Having made the astounding leap of faith of preferring local beans over remote ones, you should next, apparently, look up resources once then cache them. Will the craziness never end? A revolution in enterprise development is surely afoot.
There were some surprising results though, to be fair. For example, the cost of one interceptor is negligible, but having multiple interceptors is far more expensive. I suspect this is due to a not insignificant amount of incompetence within the implementations that were tested for this talk.
The next bit about transactions, while horrifically sleep inducing, did manage to sneak in a useful tip or two. Thankfully, these were buried in amongst a bunch of other useless guff, so they're very easy to miss.
There is a hint of usefulness wafting in the air though, with the preview of entity bean optimisations! Alas, this hope is quickly squished as it turns out that this bit is nothing more than a cascade type discussion that proves to be a red herring, as well as a explanation of the difference between eager and lazy fetchtypes (how that could require an explanation is beyond me.)

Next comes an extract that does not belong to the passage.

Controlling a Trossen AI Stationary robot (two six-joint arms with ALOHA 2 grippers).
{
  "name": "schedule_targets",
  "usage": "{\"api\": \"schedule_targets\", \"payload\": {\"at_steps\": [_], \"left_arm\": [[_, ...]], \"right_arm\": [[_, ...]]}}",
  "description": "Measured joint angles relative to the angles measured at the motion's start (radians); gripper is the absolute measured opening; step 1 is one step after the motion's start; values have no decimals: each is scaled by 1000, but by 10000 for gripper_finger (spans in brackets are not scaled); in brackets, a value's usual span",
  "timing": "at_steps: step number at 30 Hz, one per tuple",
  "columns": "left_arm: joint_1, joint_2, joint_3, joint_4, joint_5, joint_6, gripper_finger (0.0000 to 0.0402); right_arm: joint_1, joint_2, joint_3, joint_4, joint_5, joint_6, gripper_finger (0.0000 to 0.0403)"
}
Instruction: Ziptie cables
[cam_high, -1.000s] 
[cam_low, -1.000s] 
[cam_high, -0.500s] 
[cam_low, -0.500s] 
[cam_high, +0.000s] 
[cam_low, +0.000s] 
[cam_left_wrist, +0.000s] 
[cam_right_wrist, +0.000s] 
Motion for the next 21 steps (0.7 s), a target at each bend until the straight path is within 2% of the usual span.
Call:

The most hilarious aspect of the whole talk though is the graphs. For each of the points raised, the poor presenters decided to 'prove' their claim with a graph showing the relative performance of the issue at hand. The hilarity however shows up when half the graphs show two tall bars, showing that the point at hand is in fact nonsense, and actually has NO impact on performance. I'm fairly perplexed this approach, given the title of the talk. What exactly is the point of claiming that something is slow, then showing proof it isn't? Is the talk just horribly mistitled, and should have been called 'things you might think are slow if you don't know much about stuff but actually aren't slow and are in fact irrelevant when working with ejb 3.0 beans'.
The final section shows some real world performance data for various operations, comparing two appservers (referred to as appserver A and appserver B), comparing results for EJB 2.1 and EJB 3.0. I can only imagine that the two servers are Sun's and JBoss' (since one appserver was consistently slower across every single test, no marks for guessing which one).